Однажды у него из кармана выпала пачка папирос. Откуда папиросы? «Батя у меня курит, батины это». Хотя трудовик утверждал, что это его папиросы, которые на днях пропали со стола в мастерской, точно пачка его — ровно трех папиросин недостает, на перемене перекурил и пачку на столе оставил: «Сам дурак! Разве можно доверять этим засранцам?» И вот вскоре после этой жалобы трудовику в сапоги, оставленные там же, в мастерской, наложили по самое не хочу. Шмон стоял еще три дня, как он эти сапоги на помойку отнес. Кто наложил? Копейкин, кто же еще. Он ведь в столовой жрет за троих, а самого на просвет видать. Куда добро-то уходит? Понятно куда. Трудовик еще неделю ругался грязно и длинно, наплевав на педагогические принципы, которые «на этих отморозков не действуют».
И вот «это говно» забрали на каникулы домой, где не работало «радиво». Татьяна Петровна наблюдала с крыльца, как за ним явился отец — тихий с виду дядька в видавшей виды фуфайке и потертой кепчонке. Ходил, ноги приволакивая, в землю смотрел. А Вася радостно припустил ему навстречу с крыльца. Она невольно попыталась придержать его за руку, непонятно даже зачем, но он грубо вывернулся, кажется, даже огрызнулся: «Отстань!» — и побежал вприпрыжку навстречу своему отцу-пьянице.
Родной отец все-таки, которого Копейкин, наверное, любил, а разве могло быть иначе? Когда они удалились со двора, взявшись за руки, Татьяна Петровна даже отвернулась, чтобы не смотреть им вслед. Зачем она привязалась к этому мальчику по имени Василий Михайлович? На что надеялась, ведь ее сына уже пять лет как нет на свете, и воскресить его невозможно...
«Отстань!» — до сих пор звучало в ушах. Да кто она такая этому Васе? Едва вернется домой — тут же забудет. Она побрела со двора прочь, на ходу соображая, а что же ей делать дома? Ужин готовить — так можно просто чаю попить с бутербродами. Ну, журнал почитать. Ну, телевизор посмотреть. Каждый вечер она влезала в просторный фланелевый халат, который хорошо защищал от сквозняков, а если под него еще и теплую сорочку с начесом пододеть, так и вообще славно. Ее квартира походила на склеп: здорово тянуло из-под пола, доски прохудились совсем, давно надо было подлатать, да все как-то некогда...

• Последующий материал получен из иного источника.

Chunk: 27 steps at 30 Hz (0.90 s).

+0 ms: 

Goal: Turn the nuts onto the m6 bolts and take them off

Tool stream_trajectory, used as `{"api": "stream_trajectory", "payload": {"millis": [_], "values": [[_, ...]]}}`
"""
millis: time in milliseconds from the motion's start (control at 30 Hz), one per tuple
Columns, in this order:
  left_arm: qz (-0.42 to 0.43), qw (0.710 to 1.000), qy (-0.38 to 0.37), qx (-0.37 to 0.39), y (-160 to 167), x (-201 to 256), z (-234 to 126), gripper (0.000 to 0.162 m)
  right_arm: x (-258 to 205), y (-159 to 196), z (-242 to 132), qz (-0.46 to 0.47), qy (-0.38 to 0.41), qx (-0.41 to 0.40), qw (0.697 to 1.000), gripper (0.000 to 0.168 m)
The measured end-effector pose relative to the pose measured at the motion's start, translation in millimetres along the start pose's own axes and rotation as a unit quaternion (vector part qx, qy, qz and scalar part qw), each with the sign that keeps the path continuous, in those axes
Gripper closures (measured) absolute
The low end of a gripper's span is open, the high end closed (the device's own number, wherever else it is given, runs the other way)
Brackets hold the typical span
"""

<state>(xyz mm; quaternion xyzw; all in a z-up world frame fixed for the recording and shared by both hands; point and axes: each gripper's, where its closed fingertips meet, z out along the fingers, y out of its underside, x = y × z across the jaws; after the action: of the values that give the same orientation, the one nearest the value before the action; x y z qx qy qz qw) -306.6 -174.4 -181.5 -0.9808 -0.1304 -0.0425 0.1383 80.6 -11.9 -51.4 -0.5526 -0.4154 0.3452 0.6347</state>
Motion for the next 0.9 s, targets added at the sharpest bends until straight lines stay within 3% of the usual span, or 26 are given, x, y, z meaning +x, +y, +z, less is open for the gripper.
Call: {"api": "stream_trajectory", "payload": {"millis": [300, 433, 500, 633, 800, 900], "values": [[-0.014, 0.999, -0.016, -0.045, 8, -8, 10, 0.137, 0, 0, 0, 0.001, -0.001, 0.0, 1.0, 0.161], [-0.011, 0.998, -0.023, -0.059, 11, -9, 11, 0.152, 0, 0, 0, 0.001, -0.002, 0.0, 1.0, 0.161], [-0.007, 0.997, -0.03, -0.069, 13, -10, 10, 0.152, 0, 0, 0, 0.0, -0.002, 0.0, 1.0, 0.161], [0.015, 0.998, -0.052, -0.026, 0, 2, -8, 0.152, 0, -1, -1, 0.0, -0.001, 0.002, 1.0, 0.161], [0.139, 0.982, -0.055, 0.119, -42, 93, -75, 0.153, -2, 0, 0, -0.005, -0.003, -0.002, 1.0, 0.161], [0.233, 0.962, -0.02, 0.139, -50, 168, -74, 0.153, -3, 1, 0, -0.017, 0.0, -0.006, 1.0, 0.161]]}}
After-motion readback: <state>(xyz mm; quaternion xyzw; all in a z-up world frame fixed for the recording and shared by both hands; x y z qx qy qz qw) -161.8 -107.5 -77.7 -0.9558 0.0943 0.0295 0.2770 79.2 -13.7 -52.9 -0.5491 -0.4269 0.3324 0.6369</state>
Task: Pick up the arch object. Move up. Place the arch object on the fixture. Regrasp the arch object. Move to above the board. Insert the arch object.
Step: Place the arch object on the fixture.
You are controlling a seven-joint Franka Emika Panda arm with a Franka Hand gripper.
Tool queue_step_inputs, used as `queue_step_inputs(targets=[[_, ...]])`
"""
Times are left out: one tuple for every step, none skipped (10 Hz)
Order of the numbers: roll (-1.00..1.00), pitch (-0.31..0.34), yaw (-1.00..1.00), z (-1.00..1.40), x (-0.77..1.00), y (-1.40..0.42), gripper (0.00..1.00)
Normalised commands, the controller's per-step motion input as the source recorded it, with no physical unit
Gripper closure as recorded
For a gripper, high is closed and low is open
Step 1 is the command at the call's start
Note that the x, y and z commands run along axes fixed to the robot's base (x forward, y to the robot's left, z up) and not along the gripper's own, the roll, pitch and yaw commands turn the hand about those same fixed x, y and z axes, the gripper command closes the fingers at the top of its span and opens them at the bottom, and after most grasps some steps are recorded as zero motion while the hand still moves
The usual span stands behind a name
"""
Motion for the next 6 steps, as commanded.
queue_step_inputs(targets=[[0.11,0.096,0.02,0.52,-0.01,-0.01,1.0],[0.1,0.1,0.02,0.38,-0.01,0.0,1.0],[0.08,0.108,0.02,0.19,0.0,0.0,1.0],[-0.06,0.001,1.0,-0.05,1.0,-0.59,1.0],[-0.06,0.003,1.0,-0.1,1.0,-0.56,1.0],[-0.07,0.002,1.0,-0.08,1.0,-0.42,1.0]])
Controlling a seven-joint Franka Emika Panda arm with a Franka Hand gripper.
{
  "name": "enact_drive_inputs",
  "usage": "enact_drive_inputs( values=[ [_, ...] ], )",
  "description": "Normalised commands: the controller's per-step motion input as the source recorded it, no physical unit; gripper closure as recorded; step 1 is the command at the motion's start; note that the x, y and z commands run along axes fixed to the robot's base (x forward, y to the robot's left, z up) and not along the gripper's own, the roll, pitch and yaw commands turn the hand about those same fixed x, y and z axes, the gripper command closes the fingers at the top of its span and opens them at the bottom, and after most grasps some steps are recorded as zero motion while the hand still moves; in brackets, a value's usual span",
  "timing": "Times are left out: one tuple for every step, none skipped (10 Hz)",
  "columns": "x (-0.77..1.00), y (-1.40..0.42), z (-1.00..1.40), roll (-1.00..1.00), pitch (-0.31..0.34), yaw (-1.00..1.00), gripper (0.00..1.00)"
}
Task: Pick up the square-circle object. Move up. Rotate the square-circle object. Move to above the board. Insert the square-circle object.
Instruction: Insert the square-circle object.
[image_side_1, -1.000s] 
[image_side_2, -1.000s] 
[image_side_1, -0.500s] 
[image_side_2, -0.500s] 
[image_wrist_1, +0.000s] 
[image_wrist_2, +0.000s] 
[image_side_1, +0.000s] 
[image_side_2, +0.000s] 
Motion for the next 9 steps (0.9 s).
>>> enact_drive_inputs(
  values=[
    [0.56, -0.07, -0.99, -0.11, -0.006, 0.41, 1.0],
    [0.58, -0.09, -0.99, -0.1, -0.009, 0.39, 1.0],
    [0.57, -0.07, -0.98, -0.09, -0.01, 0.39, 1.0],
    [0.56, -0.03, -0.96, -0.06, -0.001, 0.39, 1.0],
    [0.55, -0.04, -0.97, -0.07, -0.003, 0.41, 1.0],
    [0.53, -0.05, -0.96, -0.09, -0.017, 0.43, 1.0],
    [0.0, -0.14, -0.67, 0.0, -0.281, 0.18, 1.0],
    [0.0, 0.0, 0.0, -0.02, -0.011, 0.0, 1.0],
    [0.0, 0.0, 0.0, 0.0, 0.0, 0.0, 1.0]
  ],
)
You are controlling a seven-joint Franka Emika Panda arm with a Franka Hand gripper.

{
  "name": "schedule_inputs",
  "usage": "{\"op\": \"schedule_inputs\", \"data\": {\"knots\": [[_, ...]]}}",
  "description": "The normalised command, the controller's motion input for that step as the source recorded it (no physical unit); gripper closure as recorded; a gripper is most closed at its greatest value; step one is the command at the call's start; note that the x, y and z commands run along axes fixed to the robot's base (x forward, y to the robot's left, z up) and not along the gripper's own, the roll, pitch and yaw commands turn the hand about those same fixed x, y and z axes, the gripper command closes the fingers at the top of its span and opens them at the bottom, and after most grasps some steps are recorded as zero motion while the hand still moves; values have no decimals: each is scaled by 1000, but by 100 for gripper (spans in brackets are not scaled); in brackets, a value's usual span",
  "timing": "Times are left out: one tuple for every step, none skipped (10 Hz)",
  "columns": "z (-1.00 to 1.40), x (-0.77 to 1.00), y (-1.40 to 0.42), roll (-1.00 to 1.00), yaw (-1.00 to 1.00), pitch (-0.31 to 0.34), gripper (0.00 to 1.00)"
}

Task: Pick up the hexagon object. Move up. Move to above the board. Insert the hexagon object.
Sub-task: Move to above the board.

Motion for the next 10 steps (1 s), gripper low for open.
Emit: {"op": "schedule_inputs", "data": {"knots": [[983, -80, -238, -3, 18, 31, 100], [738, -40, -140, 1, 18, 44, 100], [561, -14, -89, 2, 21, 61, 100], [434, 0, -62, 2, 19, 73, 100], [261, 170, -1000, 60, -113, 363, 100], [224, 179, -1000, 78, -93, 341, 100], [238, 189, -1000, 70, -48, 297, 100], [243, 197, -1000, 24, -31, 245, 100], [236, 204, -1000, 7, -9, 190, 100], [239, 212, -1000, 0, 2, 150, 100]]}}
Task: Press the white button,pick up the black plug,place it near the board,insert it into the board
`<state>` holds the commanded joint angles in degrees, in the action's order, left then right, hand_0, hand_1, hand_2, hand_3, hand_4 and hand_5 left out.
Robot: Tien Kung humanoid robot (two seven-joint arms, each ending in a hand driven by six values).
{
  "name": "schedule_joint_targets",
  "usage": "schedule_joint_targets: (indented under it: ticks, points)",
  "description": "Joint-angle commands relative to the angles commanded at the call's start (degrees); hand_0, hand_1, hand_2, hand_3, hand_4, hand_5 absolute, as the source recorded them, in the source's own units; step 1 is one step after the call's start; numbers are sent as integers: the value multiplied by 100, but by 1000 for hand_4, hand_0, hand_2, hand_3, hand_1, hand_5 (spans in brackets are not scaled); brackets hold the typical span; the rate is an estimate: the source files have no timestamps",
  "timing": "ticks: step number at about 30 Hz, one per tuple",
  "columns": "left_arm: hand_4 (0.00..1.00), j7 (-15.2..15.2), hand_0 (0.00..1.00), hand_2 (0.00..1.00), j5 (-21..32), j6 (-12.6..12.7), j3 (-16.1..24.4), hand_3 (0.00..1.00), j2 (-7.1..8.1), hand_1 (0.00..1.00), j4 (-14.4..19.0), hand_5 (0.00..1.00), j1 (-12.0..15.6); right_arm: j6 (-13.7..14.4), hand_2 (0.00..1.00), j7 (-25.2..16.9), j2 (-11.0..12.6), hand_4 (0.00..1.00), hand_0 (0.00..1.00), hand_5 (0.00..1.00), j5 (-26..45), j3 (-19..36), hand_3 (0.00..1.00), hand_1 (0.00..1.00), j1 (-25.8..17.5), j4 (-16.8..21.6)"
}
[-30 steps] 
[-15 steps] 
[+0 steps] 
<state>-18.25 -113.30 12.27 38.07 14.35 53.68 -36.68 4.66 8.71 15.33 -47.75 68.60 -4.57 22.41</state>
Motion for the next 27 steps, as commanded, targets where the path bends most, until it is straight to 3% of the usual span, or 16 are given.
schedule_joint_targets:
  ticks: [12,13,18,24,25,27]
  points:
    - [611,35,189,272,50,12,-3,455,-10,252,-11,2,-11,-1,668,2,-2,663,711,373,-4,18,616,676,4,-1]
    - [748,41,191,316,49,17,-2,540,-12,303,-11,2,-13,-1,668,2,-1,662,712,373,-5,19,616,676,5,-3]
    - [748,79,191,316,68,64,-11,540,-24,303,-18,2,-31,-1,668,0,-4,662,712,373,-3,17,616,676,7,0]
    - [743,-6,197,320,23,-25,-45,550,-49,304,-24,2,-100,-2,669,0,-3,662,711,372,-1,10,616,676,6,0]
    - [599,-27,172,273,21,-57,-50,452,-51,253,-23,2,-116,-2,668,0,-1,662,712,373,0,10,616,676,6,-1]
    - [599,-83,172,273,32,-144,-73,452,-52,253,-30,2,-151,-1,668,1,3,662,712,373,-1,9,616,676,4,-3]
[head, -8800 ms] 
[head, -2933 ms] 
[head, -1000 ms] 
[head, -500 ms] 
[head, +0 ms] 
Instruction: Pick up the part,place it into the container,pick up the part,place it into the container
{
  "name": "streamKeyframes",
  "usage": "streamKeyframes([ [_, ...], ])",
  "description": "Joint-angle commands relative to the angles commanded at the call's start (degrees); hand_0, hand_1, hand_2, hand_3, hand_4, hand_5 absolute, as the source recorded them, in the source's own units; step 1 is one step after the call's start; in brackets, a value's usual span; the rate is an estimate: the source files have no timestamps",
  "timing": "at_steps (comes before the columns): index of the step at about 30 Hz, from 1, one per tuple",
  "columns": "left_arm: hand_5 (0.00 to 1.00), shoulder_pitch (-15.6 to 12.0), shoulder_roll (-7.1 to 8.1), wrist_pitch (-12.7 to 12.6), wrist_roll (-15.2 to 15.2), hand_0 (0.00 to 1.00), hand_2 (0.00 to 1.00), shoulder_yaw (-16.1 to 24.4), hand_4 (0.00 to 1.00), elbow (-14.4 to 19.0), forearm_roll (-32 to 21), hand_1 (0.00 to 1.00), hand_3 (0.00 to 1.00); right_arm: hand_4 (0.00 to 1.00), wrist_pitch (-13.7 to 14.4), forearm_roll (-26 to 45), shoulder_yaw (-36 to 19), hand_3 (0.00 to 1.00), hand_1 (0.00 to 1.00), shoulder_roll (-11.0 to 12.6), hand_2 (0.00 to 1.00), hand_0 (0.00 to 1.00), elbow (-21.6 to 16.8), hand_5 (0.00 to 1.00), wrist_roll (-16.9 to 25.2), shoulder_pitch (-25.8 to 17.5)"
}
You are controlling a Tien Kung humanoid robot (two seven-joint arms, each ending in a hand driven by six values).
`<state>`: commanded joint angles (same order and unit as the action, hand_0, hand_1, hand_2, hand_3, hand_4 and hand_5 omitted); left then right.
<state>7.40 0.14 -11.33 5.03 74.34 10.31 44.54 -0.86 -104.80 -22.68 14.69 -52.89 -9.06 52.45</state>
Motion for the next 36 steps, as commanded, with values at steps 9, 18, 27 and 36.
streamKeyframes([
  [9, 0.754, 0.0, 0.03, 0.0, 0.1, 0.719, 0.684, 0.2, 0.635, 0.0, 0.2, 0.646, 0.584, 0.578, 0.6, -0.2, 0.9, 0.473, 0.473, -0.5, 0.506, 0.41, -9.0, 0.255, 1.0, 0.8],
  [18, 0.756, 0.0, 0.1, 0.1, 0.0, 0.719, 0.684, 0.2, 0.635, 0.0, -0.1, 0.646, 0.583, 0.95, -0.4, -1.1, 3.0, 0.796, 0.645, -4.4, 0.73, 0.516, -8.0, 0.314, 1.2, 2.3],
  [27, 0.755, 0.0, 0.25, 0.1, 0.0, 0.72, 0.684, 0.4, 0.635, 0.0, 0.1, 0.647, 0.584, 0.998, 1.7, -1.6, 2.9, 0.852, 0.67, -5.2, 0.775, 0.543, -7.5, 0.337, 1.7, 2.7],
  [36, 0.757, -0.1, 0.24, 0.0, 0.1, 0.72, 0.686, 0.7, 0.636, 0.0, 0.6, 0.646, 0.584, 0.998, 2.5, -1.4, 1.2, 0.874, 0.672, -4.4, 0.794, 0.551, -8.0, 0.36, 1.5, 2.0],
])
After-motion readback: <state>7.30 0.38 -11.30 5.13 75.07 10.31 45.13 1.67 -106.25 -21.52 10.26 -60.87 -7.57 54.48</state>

Теперь она часто сидела перед телевизором с чашкой чая, почти не вникая в происходящее на экране. Мысли текли плавно, мимо, почти не оставляя следов в сознании, потому что на вопросы, которые то и дело возникали в голове сами собой, как пузыри на водной глади, ответов попросту не могло быть либо же они находились где-то в совсем ином измерении. Что вот она такое — жизнь, например? И прилично ли думать об этом в солидном возрасте? Жизнь сама собой течет вперед изо дня в день, из года в год по накатанной колее. И пока она так течет — все в порядке. Странно, но в юности Татьяне Петровне представлялось, что жизнь — все-таки что-то другое. Борьба за победу, например, новые достижения. Кто чего-то в жизни достиг — тот молодец. Победитель. Но если так рассуждать, чего достигла она? Многого. У нее хорошая должность и неплохая зарплата, только нет самого главного — ее ведь, по большому счету, никто не любит, вообще никто. Даже бабу Галю, обычную почтальоншу, любил внук Вася. «Ба, я те лю», — выдернулось на поверхность из глубин ее памяти.
Сама Татьяна Петровна давно уже не думала про любовь. Она произносила это слово только в контексте патриотического воспитания. «Любовь к Родине живет в сердце каждого из нас» — так говорила она на торжественной линейке, но эта любовь теперь была чем-то очень холодным, как и сама Родина, продуваемая промозглым осенним ветром. Не стоило ждать от Родины ответной любви, Татьяна Петровна поняла это в тот момент, когда о крышку свинцового гроба ударили комья земли.
Но сегодня, при виде Копейкина, который вприпрыжку последовал за своим бедовым отцом, ее кольнуло странное чувство, очень похожее на нежность. Может быть, оно проистекало из сожаления, что за ней никто уже не побежит вприпрыжку. Или вообще из сожаления обо всем на свете, что все когда-нибудь кончится, свежее яблоко потемнеет, кожура сморщится, трещинки тронет плесень. Все идет своим чередом — второй закон термодинамики, против него не попрешь. Но разве могли вызывать сожаления законы физики? И неужели эта ее нежность тоже закончится, как и все остальное, растворится в стылом воздухе позднего октября?